PROBLEM DETAILS ->
Take each line in the entries below that holds "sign" and show it.

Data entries
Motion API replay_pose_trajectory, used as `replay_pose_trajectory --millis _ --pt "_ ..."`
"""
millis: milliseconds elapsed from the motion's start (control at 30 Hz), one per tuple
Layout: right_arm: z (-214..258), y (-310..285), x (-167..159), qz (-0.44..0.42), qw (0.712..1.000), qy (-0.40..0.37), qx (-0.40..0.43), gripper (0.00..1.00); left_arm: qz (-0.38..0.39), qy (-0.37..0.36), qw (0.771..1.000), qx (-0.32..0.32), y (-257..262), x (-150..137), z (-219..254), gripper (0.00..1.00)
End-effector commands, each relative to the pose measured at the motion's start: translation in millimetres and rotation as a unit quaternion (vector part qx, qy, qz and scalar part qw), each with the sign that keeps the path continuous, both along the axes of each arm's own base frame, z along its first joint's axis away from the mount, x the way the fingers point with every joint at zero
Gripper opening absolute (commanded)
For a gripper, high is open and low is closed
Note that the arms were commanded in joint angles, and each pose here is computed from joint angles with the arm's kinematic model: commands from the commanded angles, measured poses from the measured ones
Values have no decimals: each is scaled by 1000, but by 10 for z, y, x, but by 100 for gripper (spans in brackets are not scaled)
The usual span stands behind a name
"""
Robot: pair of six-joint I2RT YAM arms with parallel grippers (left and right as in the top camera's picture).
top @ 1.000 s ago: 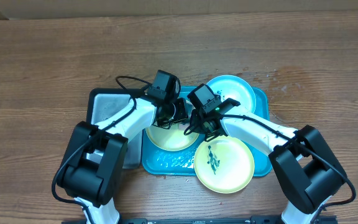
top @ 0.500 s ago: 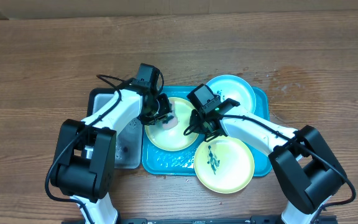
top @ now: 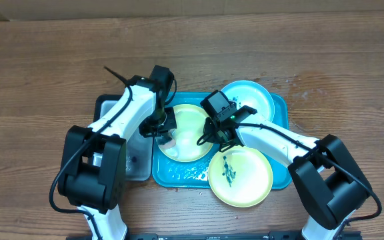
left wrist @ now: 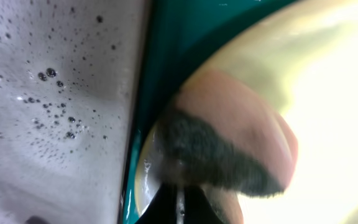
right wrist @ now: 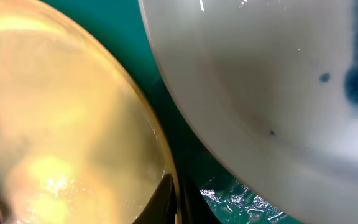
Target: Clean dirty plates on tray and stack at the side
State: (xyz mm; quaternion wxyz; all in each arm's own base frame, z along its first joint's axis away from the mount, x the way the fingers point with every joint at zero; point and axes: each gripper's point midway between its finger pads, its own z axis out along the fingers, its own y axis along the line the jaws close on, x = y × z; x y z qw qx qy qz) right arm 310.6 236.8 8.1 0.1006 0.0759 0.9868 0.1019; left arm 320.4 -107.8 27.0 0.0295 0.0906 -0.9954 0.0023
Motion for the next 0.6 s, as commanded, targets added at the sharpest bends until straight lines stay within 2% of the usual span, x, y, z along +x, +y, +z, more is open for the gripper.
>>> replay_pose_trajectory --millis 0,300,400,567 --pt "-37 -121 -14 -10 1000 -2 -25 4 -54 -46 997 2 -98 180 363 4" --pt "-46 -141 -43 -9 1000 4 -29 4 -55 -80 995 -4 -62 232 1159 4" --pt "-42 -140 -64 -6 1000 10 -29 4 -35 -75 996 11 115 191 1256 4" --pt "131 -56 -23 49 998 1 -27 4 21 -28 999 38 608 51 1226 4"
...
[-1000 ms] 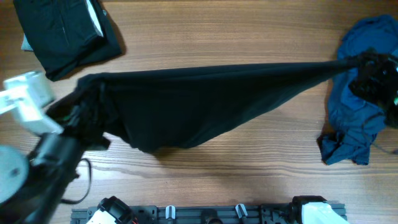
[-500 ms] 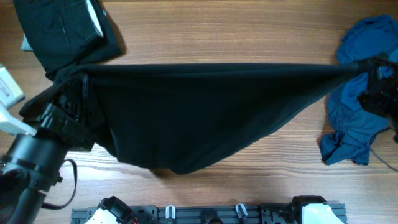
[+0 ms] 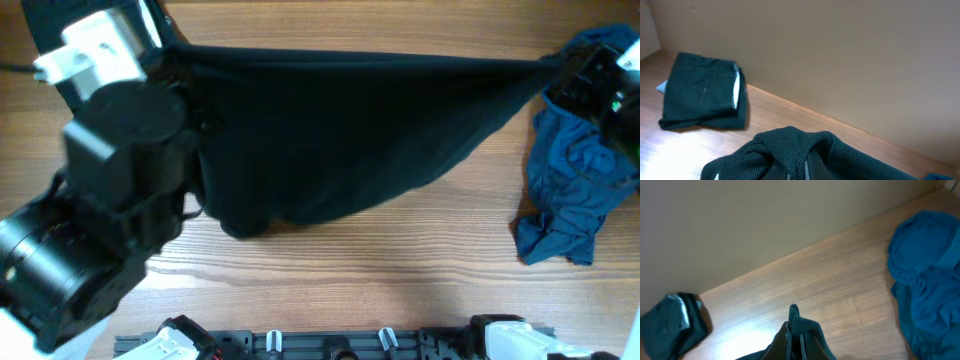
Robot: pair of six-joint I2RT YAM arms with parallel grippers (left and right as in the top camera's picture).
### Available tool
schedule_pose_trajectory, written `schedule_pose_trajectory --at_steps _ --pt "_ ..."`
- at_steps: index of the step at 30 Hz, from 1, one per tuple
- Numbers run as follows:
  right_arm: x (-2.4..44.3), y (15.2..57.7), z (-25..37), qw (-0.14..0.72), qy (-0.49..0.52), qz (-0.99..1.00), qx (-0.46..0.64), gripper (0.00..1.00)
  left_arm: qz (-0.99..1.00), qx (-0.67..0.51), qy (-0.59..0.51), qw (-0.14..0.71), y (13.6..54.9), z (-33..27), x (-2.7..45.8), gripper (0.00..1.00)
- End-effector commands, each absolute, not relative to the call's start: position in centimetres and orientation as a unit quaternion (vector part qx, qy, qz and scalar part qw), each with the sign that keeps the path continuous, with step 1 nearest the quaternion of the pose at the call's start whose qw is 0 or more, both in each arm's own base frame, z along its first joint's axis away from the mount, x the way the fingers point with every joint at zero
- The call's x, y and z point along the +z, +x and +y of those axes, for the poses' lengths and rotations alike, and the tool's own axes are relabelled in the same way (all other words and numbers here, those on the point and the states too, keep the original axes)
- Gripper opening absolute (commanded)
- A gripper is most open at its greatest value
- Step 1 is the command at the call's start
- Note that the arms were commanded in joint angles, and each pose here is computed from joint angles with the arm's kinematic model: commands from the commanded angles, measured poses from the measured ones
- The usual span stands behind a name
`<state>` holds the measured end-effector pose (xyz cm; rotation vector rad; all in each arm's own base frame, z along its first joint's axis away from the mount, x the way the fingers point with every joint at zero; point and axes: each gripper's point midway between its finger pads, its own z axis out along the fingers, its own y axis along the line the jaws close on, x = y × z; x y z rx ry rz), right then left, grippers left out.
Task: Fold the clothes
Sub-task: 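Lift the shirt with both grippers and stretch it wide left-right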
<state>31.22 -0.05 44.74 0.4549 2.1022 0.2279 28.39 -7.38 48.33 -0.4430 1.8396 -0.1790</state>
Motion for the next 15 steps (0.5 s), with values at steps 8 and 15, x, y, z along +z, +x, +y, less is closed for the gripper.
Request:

SOLUTION BELOW ->
End-effector commands, each relative to the pose measured at the motion's start: translation in millimetres and rotation as a unit quaternion (vector part qx, qy, qz and scalar part qw), each with the sign that keeps the path continuous, both along the axes of each arm's own base frame, z along its first joint's axis away from the mount, x the way the fingers point with every joint at zero
- End-effector commands, each absolute, not relative to the call's start: position in centimetres and orientation as a unit quaternion (vector part qx, qy, qz and scalar part qw), each with the sign that keeps the path continuous, with step 1 nearest the quaternion of the pose at the call's start whose qw is 0 or more, both in each arm's own base frame, z along its first joint's axis away from the mount, x the way the fingers point with every joint at zero

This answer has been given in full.